My research interests are theoretical and observational cosmology. The topics I am currently working on are:
primordial gravitational waves from inflation (and preheating), primordial non-Gaussianity from preheating, dark energy parametrization, and cosmological parameter estimation using a variety of observational data (CMB, weak lensing, Type Ia supernovae, galaxy power spectrum, Lya forests). I am particularly familiar with cosmomc package and scalar fields lattice simulation code.
In the past I have modified cosmomc to constrain a variety of interesting models: quintessence/phantom dark energy models, decaying dark matter, Infra-red cascading during inflation. I have also written a weak lensing likelihood code to include the weak lensing data into Mukov Chain Monte Carlo (MCMC) simulation. In the left panel I am showing the equation of state (EOS) of dark energy and the fractional cold dark matter density are constrained by different cosmological data sets. For each data set, the degeneracy between the two parameters causes "cosmic confusion". However, with many complementary cosmological observations, such degeneracy can be broken. The parameters constrained by a combination of the many cosmological observations converge to a concordance model.
Shown in the right panel is the constraint on fractional matter density $\Omega_m$, and $\sigma_8$, a key cosmological parameter describing the amplitude of linear matter power spectrum at scale $8h^{-1}$ Mpc. Althoug little tension between different data sets can be seen in this case, at two sigma (95.4% confidence) level they are consistent with the standard flat $\Lambda$CDM model.
In both plots I have used the latest available data sets in Nov 2009, which include Cosmic Microwave Background data (WMAP 5, Boomerang, Acbar, CBI, MAXIMA, DASI, VSAF, QUAD, BICEP), Weak Lensing data (COSMOS, CFHTLS-wide, RCS, VIRMOS, GaBoDS), Large Scale Structure data (SDSS LRG DR7), and Lyman alpha forest data.

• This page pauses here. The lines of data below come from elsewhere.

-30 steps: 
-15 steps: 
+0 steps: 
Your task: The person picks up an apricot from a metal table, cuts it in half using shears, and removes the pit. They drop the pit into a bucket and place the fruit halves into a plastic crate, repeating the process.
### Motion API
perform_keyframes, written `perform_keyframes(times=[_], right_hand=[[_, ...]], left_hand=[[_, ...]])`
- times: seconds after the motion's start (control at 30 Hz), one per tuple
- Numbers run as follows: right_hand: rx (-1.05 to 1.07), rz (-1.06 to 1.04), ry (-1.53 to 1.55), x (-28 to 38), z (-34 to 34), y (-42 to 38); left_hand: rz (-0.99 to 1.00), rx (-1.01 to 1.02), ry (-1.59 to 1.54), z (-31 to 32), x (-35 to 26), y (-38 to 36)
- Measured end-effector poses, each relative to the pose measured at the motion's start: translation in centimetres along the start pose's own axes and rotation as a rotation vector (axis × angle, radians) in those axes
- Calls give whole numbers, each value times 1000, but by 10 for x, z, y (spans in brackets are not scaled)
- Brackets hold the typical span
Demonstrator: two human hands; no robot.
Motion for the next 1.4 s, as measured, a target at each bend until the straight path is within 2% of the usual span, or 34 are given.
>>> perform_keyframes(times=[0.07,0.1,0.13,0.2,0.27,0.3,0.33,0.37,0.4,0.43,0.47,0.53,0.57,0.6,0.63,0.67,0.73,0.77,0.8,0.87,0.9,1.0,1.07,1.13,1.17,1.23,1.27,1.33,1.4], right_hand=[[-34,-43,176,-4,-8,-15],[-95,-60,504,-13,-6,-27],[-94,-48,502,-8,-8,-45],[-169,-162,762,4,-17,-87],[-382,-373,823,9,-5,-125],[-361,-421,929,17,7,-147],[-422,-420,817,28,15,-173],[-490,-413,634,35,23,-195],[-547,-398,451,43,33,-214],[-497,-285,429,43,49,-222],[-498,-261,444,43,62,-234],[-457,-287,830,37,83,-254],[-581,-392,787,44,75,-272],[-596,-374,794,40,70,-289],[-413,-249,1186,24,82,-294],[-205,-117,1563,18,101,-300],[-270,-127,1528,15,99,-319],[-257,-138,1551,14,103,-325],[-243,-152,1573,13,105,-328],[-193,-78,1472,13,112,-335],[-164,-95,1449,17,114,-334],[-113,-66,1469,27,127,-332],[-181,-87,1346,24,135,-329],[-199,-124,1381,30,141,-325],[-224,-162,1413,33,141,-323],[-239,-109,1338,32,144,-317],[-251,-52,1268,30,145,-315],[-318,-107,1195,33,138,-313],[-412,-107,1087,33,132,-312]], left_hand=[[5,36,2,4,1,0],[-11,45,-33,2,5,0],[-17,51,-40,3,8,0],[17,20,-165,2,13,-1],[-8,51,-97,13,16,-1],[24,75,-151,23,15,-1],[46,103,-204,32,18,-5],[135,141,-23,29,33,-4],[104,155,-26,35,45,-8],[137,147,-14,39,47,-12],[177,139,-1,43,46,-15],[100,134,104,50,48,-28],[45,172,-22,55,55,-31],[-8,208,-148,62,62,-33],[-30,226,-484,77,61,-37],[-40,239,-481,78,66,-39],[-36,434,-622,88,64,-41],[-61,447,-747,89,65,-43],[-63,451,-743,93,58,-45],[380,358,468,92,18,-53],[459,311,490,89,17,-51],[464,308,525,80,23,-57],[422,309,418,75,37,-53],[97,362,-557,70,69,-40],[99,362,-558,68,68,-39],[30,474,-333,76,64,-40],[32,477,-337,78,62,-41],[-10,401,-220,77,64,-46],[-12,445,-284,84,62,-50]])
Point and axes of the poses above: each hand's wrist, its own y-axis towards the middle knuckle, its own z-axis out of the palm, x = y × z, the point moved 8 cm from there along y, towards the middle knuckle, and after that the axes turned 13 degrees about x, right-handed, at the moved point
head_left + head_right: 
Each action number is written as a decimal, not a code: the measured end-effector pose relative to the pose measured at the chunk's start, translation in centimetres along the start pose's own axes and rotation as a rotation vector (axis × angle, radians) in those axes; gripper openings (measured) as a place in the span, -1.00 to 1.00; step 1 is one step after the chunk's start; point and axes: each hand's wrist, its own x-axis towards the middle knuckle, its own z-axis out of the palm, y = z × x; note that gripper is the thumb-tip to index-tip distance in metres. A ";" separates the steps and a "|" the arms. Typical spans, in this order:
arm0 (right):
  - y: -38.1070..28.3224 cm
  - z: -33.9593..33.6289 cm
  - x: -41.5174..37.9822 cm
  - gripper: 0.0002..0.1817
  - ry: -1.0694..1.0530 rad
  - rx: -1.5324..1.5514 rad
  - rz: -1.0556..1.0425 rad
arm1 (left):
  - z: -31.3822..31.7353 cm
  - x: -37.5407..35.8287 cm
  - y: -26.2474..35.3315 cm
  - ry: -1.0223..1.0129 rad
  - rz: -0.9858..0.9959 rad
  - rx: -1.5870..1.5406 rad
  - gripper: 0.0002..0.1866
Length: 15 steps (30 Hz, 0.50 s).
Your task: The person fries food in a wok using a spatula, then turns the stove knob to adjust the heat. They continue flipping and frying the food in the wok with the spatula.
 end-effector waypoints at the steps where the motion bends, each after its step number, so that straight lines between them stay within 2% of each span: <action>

Another thing I have been doing for a while is using lattice simulation to study early universe preheating. I have implemented 4-th, 6-th, and 8-th order symplectic integrator in the lattice simulation code.
It now can conserve energy at 10-12 level for canonical scalar fields simulations.
The extension to non-canonical scalar fields is done in August 2009.
The key component of the code is a sympletic - Runge-Kutta hybrid integrator, which can conserve energy at 10-8 level for non-canonical scalar fields simulations (the benchmark models I have tried are Roulette inflation models and Racetrack inflation models). The right panel shows the evolution of Roulette field $\tau_2$ (the real part of last-stablized modulus) on a 2D slice in the lattice simulation box (see our paper arXiv: 0909.0503). The simulation boxsize is 0.006H-1, where H is the Hubble parameter at the end of inflation.
The movie in the left panel visualizes our work "Cosmological Fluctuation from Infra-red Cascading During Inflation". Before our work, it was thought that small scale particle creation can not affect large scale cosmological perturbations and the only effect will be changing the background motion of inflaton. This is however incorrect. As you can see in the movie from lattice simulation, $\delta\phi$ is first generated at small scales through $\phi$-$\chi$ scattering. The gradient energy at small scales soon flows to large scales through infra-red cascading. These long-wave length fluctuations will be frozen after they leave the horizon. The amplitude of such fluctuations, in our toy 4-legs models, depending on the value of coupling g^2, can be comparable to the standard one from vacuum fluctuation (g^2~0.01 is sufficient to make a 10% level bump in the primordial scalar power spectrum).
Resources
code
Documentation
link
A multi-pool MCMC engine
In cosmomc package, (backup and) repalce source/MCMC.f90 with this file. Recompile. You are done. In the cases that likelihood has multiple maximums, the plugin tends to work better.
But I can not promise it works better for all cases. Also, my code does not support checkpoint (but it should be easy to add it by yourself).
This is my little cute MPI-OMP hybrid fast Fourier transformation code. It is specialized to do 3D Fourier transformation for a 2^n x 2^n x 2^n cubic box. MPI-FFT can be significantly faster if you do not sort the output into human-readable order. To do operations in Fourier space, you can use the little subroutine "FFT_unscramble" and "FFT_scramble" to convert between human-readable-order and MPI-FFT-optimized-order. FFTW can also do the "scrambled FFT", but I could not find the documentation of "scrambled space", which is needed for most operations in Fourier space (for example extracting the TT part of metric perturbation). This code also include a subroutine to realize random Gaussian field for a given power spectrum, and a subroutine to calculate power spectrum for a given field.